During his naval career, Torres served as head of the Naval Artillery Department, commander-in-chief of the Magallanes Naval Station, based in Punta Arenas, and director of the Personnel Directorate. He later served as commander-in-chief of the Chilean Fleet, holding the position from 1947 to 1948. In 1948, he was promoted to vice admiral. President Gabriel González Videla subsequently appointed him Commander-in-Chief of the Chilean Navy, a position he held until 29 July 1952. On that date, González Videla appointed him Minister of the Interior.
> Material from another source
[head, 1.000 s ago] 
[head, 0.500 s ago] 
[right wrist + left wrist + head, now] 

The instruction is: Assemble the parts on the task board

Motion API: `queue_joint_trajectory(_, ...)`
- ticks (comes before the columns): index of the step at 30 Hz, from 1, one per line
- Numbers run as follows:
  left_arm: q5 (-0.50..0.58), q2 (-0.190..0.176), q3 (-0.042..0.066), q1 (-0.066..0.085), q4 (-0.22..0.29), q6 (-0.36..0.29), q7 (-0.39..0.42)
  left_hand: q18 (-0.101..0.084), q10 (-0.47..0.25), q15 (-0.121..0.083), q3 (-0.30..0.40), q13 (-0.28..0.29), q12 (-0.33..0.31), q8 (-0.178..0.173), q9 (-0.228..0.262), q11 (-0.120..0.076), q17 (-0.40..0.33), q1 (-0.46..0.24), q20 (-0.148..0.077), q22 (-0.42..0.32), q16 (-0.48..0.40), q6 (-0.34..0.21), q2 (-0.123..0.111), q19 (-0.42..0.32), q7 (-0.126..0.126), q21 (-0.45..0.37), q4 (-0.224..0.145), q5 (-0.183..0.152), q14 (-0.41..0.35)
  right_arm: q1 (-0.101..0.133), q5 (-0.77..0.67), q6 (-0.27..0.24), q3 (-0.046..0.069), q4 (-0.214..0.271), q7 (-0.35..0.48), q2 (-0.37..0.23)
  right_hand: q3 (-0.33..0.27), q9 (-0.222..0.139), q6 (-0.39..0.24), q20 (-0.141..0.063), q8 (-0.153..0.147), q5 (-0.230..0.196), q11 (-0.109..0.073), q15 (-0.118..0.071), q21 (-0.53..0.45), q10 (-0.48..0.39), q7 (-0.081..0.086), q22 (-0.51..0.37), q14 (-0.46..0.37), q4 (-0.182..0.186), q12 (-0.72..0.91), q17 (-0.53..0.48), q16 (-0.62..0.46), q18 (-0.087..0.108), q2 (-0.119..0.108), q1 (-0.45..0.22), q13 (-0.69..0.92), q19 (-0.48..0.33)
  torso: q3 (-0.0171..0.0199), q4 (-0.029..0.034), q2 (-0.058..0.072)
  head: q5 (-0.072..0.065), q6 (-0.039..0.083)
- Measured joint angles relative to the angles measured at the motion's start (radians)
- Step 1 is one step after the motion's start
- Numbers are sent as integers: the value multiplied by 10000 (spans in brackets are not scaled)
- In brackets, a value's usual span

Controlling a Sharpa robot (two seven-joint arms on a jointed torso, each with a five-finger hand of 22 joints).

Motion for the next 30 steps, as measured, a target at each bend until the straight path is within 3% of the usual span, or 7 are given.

He remained in the cabinet until 3 November 1952, when González Videla's presidential term ended.

Three decades later, during the regime of General Augusto Pinochet, Torres was appointed a member of the Council of State on 8 June 1984. He remained a member until 13 August 1985, when he was succeeded by retired Vice Admiral Jacobo Neumann, a former commander-in-chief of both the Chilean Navy and the Chilean Fleet and former director of the Naval War Academy.